:: What to work on ::
From the records below, copy each line that has the word "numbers" in it.

** Data for this exercise follows **

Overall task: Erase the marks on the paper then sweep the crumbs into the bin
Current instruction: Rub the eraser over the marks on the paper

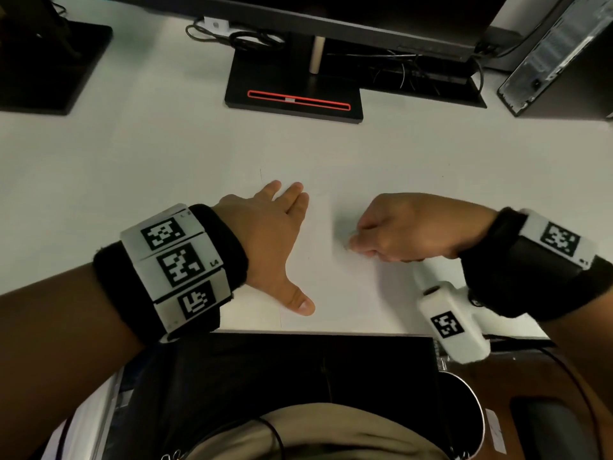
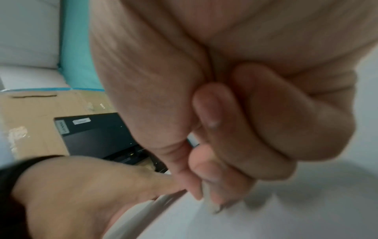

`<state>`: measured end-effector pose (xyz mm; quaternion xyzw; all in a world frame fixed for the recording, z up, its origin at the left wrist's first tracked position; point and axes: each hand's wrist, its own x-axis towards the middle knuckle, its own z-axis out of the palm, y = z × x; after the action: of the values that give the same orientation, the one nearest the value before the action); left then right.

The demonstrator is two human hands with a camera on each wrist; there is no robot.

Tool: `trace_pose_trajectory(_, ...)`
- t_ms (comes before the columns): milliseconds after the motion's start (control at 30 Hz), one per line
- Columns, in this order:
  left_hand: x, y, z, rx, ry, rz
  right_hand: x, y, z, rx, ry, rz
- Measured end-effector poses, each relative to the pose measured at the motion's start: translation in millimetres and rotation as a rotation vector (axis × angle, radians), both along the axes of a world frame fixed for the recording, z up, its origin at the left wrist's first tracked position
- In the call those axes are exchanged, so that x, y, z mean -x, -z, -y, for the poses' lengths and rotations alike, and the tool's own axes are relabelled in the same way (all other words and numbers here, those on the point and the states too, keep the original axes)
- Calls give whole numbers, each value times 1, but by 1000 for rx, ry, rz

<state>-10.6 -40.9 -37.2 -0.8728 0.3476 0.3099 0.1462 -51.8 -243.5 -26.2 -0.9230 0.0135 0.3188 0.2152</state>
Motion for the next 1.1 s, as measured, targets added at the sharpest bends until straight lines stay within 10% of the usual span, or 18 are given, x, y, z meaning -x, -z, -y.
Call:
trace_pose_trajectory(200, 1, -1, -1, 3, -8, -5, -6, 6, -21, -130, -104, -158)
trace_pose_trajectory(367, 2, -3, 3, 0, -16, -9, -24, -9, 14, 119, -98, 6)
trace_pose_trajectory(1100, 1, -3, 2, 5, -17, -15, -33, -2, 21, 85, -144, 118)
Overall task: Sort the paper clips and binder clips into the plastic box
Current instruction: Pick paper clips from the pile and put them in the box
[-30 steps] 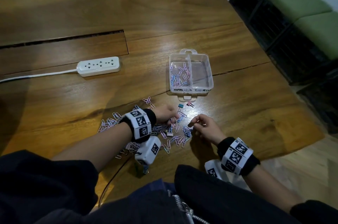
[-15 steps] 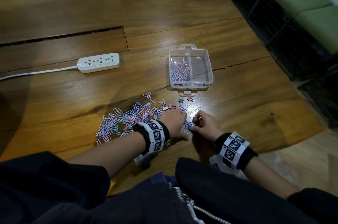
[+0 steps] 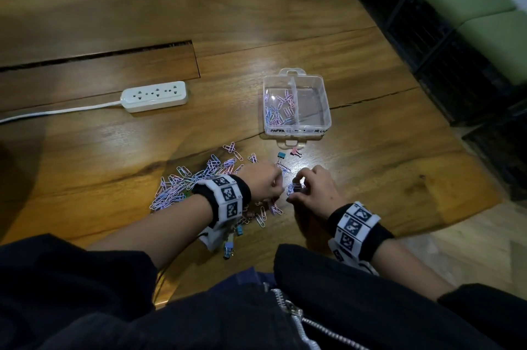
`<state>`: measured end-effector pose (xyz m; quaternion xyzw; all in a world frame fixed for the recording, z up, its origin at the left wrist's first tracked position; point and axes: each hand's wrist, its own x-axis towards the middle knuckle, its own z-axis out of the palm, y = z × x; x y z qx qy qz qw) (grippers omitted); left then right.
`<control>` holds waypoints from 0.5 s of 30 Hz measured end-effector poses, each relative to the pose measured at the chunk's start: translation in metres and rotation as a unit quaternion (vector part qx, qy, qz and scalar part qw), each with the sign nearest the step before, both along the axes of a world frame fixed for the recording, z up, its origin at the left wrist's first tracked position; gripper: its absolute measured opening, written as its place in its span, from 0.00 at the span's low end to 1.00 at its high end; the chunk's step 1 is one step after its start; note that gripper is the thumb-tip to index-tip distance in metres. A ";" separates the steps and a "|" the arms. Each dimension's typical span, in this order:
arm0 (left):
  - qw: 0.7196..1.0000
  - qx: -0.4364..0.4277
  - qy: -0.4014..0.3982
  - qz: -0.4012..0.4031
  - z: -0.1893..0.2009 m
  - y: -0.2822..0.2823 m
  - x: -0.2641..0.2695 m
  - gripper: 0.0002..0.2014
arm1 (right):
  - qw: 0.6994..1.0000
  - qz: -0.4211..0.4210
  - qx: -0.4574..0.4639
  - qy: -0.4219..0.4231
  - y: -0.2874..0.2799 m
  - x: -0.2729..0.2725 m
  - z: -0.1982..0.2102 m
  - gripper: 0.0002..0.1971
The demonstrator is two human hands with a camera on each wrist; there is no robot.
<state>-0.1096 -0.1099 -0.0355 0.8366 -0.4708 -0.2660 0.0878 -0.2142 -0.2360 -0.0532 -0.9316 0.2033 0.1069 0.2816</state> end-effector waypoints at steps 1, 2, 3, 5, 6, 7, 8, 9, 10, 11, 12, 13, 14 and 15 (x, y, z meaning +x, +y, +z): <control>0.998 -0.015 0.045 0.033 0.002 0.001 0.004 0.07 | 1.000 0.012 -0.014 -0.009 0.003 0.001 -0.001 0.17; 0.992 -0.034 0.102 0.073 0.004 0.003 0.008 0.09 | 0.999 0.023 -0.024 -0.016 0.006 0.003 -0.001 0.14; 0.978 -0.054 0.160 0.118 0.005 0.004 0.012 0.11 | 0.999 0.034 -0.030 -0.019 0.009 0.005 -0.001 0.12; 0.939 -0.089 0.263 0.201 0.006 0.011 0.021 0.15 | 0.998 0.048 -0.028 -0.008 0.013 0.009 0.001 0.10; 0.910 -0.105 0.321 0.242 0.005 0.015 0.025 0.15 | 0.998 0.053 -0.026 0.003 0.015 0.011 0.002 0.10; 0.868 -0.125 0.388 0.283 0.004 0.020 0.029 0.15 | 0.998 0.060 -0.028 0.014 0.015 0.013 0.002 0.10; 0.823 -0.142 0.448 0.319 0.003 0.024 0.031 0.15 | 0.997 0.069 -0.034 0.024 0.015 0.015 0.003 0.09; 0.787 -0.154 0.488 0.344 0.003 0.028 0.033 0.14 | 0.996 0.079 -0.039 0.032 0.015 0.016 0.003 0.08; 0.767 -0.160 0.507 0.359 0.002 0.031 0.034 0.13 | 0.995 0.085 -0.038 0.036 0.015 0.017 0.002 0.06; 0.759 -0.161 0.514 0.365 0.002 0.033 0.034 0.12 | 0.996 0.083 -0.023 0.035 0.014 0.018 0.003 0.04; 0.756 -0.160 0.518 0.367 0.002 0.034 0.033 0.11 | 0.997 0.069 0.007 0.028 0.013 0.019 0.003 0.02; 0.761 -0.151 0.515 0.364 0.003 0.033 0.031 0.11 | 0.998 0.045 0.047 0.012 0.011 0.020 0.004 0.04; 0.781 -0.136 0.500 0.349 0.005 0.033 0.028 0.12 | 0.996 0.012 0.090 -0.005 0.009 0.021 0.005 0.07; 0.816 -0.114 0.466 0.322 0.007 0.031 0.023 0.13 | 0.990 -0.025 0.135 -0.020 0.006 0.022 0.007 0.09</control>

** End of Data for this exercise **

:: Exercise response ::
- In the call those axes are exchanged, so that x, y, z mean -x, -z, -y, for the poses' lengths and rotations alike, and the tool's own axes are relabelled in the same way (all other words and numbers here, those on the point and the states too, keep the original axes)
- Calls give whole numbers, each value times 1, but by 1000 for rx, ry, rz

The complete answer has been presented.